Perkembangan wisata kuliner turut mendorong meningkatnya popularitas berbagai makanan khas daerah, termasuk pepes ikan sidat Sukabumi. Wisatawan kini tidak hanya mencari destinasi alam, tetapi juga pengalaman mencicipi makanan autentik yang mencerminkan karakter suatu daerah. Banyak rumah makan dan pusat kuliner mulai menjadikan pepes sidat sebagai menu andalan untuk menarik pengunjung. Kehadiran media sosial juga berperan besar dalam memperkenalkan makanan khas kepada masyarakat yang lebih luas melalui berbagai ulasan dan dokumentasi visual yang menarik. Kondisi tersebut memberikan peluang baru bagi pelaku usaha lokal untuk mengembangkan bisnis kuliner berbasis kearifan daerah.
Pepes ikan sidat Sukabumi menjadi contoh bagaimana kuliner tradisional dapat terus bertahan dan berkembang di tengah perubahan zaman.
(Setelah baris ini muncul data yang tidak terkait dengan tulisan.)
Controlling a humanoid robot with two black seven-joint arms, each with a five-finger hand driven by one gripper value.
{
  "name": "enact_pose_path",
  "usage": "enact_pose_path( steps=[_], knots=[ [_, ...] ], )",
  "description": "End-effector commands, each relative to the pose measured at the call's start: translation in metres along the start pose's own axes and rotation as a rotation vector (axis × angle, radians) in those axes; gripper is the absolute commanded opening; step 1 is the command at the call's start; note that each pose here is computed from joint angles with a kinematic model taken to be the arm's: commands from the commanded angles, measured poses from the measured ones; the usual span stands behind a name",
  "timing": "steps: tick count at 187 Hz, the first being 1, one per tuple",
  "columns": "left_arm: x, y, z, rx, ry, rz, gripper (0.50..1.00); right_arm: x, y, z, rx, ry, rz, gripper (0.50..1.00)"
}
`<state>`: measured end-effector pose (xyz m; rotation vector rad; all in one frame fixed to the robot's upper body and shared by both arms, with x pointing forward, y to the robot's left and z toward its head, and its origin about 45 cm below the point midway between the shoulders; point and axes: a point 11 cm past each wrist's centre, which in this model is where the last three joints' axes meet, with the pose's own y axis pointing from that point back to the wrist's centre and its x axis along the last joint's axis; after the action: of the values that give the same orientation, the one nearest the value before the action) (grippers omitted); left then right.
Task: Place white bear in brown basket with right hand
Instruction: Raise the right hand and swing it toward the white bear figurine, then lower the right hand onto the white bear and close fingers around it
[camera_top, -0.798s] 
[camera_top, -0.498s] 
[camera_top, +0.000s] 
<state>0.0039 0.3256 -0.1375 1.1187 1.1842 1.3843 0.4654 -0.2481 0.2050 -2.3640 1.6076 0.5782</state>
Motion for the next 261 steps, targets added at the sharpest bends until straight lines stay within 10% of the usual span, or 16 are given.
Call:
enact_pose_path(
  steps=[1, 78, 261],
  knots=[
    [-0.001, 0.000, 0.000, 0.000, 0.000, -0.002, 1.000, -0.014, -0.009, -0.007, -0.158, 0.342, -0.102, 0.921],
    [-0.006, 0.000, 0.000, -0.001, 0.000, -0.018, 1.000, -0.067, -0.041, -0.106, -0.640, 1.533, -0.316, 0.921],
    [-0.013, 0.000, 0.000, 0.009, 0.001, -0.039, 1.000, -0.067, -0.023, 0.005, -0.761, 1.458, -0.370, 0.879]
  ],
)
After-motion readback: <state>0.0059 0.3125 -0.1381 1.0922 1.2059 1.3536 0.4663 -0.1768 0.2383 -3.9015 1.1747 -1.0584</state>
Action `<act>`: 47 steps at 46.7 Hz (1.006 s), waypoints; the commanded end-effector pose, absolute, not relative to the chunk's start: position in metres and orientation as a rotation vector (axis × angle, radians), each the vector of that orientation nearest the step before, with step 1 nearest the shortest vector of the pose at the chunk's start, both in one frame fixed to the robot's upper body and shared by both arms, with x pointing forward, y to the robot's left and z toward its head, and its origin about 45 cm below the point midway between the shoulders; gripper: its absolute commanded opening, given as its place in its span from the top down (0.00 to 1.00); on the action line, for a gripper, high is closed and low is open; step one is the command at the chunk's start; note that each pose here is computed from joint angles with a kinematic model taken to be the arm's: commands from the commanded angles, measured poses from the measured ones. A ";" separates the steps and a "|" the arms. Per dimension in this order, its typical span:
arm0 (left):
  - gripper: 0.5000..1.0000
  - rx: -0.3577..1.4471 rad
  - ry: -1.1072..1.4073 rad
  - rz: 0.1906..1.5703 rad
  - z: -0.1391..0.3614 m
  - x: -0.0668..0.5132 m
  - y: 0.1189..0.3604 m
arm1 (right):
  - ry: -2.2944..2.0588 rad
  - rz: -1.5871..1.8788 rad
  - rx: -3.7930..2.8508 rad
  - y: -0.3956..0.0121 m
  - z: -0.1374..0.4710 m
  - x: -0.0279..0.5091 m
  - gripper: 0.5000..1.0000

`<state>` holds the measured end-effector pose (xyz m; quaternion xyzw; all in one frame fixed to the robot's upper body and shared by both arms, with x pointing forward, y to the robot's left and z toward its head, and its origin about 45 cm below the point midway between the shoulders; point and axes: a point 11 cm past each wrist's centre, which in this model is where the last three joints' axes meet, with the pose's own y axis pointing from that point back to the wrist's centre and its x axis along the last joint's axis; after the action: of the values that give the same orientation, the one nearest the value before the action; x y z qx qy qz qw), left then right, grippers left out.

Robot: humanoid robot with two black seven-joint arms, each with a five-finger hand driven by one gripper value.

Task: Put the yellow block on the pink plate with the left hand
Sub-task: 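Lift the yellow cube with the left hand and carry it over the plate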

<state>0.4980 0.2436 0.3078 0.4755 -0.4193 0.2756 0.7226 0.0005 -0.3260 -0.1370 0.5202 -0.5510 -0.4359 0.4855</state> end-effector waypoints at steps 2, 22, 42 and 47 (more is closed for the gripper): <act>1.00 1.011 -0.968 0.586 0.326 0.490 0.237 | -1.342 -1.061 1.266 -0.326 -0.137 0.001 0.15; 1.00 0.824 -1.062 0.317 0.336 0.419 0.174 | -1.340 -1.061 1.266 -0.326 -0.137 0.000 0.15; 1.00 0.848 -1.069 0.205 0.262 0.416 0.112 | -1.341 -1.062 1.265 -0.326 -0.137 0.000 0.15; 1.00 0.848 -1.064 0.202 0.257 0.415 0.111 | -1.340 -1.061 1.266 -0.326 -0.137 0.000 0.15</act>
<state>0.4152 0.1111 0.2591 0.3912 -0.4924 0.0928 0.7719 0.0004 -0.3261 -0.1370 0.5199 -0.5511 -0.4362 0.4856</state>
Perpaduan cita rasa gurih, aroma rempah yang harum, serta teknik memasak tradisional menjadikan hidangan ini memiliki daya tarik tersendiri bagi para penikmat kuliner. Selain menjadi sajian yang menggugah selera, pepes sidat juga mencerminkan kekayaan budaya dan potensi kuliner Indonesia yang sangat beragam. Dengan semakin tingginya minat masyarakat terhadap makanan khas daerah, hidangan ini diperkirakan akan terus menjadi salah satu ikon kuliner yang membanggakan. Upaya pelestarian dan promosi yang berkelanjutan diharapkan mampu menjaga eksistensi pepes ikan sidat sebagai warisan kuliner Nusantara yang bernilai tinggi.